Mortgage Foreclosure Defenses Using New Tenant Protection Laws
Tenants of single family homes had been facing sudden eviction when the homes they rented were sold to a mortgage lender at a foreclosure sale. After the foreclosure sale the mortgage lender evicted the tenants even though the tenants' lease payments were current. To better protect tenants victimized by foreclosures against their landlords Congress passed a law which required the non-occupant purchasers at foreclosure sales (such as banks) to honor existing leases on the foreclosed property provided that the lease was bona fide and the tenants were not in default. Some "foreclosure defense" companies are using this new law to delay foreclosure law suits. These homeowners are creating bogus lease arrangements to prevent the lenders takeover of property and gain negotiating leverage for the homeowner.
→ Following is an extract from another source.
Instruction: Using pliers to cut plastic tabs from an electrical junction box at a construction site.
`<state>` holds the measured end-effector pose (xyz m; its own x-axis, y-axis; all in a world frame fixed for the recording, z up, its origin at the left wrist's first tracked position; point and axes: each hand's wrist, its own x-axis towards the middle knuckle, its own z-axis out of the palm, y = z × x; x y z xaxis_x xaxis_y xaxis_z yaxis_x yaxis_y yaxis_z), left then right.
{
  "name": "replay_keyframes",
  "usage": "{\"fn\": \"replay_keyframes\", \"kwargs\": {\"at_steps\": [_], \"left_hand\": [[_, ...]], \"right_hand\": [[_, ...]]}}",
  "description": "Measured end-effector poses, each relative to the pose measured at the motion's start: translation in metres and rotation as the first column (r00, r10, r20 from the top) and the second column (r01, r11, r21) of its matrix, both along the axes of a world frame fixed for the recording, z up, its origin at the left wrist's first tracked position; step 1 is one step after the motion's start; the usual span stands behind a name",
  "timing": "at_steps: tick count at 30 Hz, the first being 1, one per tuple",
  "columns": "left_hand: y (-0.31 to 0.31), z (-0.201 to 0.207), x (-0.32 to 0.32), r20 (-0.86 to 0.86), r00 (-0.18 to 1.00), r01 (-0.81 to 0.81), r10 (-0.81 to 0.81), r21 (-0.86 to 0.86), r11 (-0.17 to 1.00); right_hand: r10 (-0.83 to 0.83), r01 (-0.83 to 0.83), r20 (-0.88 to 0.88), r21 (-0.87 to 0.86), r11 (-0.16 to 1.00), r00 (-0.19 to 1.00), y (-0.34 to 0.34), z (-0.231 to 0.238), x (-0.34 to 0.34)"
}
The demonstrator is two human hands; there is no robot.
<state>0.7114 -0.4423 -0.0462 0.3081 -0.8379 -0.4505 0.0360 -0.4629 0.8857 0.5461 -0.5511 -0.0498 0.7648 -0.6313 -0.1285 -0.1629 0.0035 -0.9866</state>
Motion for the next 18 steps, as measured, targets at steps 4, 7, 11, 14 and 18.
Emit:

Here's how a typical defense scheme could work- I am omitting some details and issues for sake of the example. Assume Joe Homeowner has ceased making mortgage payments and the bank is threatening foreclosure. Joe creates a revocable trust which he calls "the Save My Home Trust" ; Joe is the sole beneficiary of the trust, and Joe names a friend or business associate as trustee. Joe sells his home to the trust for nominal consideration over the mortgage balance. The trust leases the property to Joe for a below-market rent for a five year term- a sale and leaseback arrangement. When the bank sues for foreclosure the trust asserts typical foreclosure defenses, and Joe intervenes as the tenant arguing that the bank must honor his five year lease. Obviously, a court will eventually rule that the lease is not bona fide and is not a valid defense. However, the additional defense frustrates the bank's foreclosure suit and gives Joe more power to either live in his house for free or negotiate a favorable settlement.
I have never defended a homeowner in a foreclosure suit. However, based on conversations with asset protection clients I have learned that mortgage defense attorneys and non-lawyer companies are using varieties of this lease defense which was designed to protect bona fide tenants in foreclosed properties .
posted by Jonathan Alper, asset protection and bankruptcy attorney, Orlando, Florida
Hmmm. This strikes me as the kind of tactic that will backfire, badly, in the long run. It's no better than some of the tricks we see out of the foreclosure plaintiff's bar.
I have a hard time imagining how a borrower's attorney can, in good faith, maintain such a defense before the court, when it's pretty clear that these leases would not be valid protection under the new law.
Wouldn't it be helpful to at least cite the law Congress passed? Perhaps a link, too.